The scoreboard may have read 0-0, but there were, in fact, two legitimate victories yesterday at Roland Park Country School.
One went to the host, No. 5-ranked Reds, who outshot Garrison Forest 10-2 and several times in the second half came within inches of breaking the deadlock.
The other went to the visiting, third-ranked Grizzlies, whose defense stood its ground against repeated Roland Park attempts to score.
For a scoreless game, this one had no shortage of drama.
"Each team had chances, but they had more than we did, and we held them off," said Grizzlies coach Micul Ann Morse. "In that sense, a tie is like a victory for us, because we didn't let them score."
Led by back Sarah Barrett, center halfback Carey Ann Aprahamian and goalie Catie Corbin (10 saves), the Grizzlies (3-2-4) time and again were forced to clear shots out of their end, as Roland Park (8-3-2) kept up relentless pressure.
"We had a good number of scoring chances, especially near the end. We just couldn't quite get it there," said Roland Park coach Debbie Bloodsworth, who had high praise for Corbin. "There was one play where she went down, did a split, and then saved it with her stick. I thought, 'Well, maybe we won't score today.' "

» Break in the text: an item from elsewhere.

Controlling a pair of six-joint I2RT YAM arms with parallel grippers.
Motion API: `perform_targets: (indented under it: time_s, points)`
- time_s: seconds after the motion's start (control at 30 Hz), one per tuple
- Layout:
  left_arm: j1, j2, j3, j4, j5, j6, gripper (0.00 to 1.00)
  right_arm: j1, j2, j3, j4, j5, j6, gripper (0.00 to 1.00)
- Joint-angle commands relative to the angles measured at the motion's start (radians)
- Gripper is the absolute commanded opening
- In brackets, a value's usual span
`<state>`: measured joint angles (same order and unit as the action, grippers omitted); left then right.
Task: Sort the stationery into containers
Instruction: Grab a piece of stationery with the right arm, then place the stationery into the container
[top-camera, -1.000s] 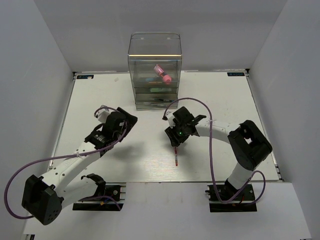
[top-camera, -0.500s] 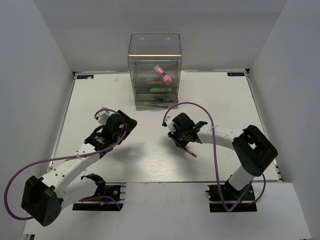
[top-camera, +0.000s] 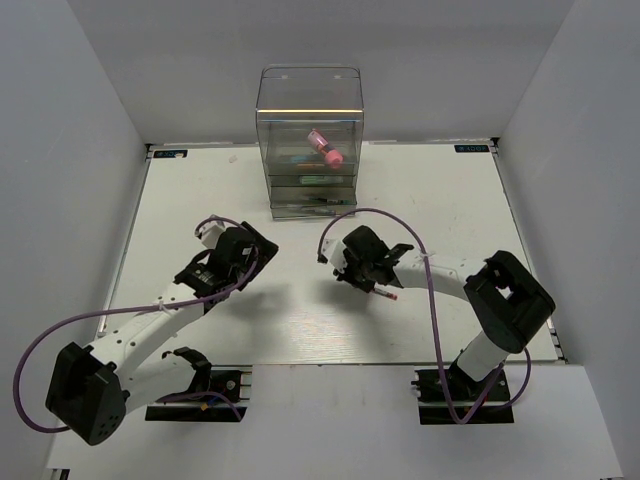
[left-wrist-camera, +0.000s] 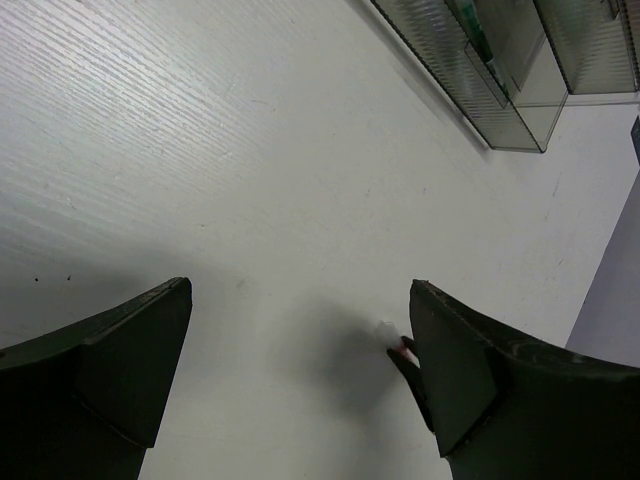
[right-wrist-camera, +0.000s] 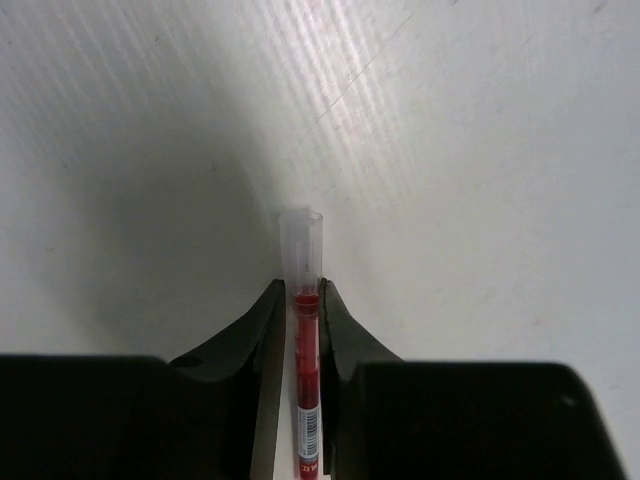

Not that Garrison Forest didn't have its chances. Especially in the early minutes, the game was a fast-paced, back-and-forth affair.
"Defensively, we were really solid," said Morse. "We just had a lot of trouble getting our fast break going."
Said Aprahamian: "We just kept trying to work it out of our circle and get it up to our end. With all the chances that they had, and how long they had it in our circle, it's pretty good feeling that we kept them out of the goal."
Roland Park was expected by some to struggle this season, a "rebuilding year." Players, however, took that as a challenge.
"A lot of people didn't think we'd be a good team, but we're proving them wrong," said Reds forward Allison Higgins.
The league does not use overtimes or penalty strokes to decide regular-season ties. Some coaches argue with the philosophy, but Morse remains a proponent.
"If you have a deadline, you've got to meet it, and you don't get an extension," she said. "They say you have to have a winner. Well, sometimes in life you don't have a winner, but if you meet your deadline and do the best you can, that's all you can ask for."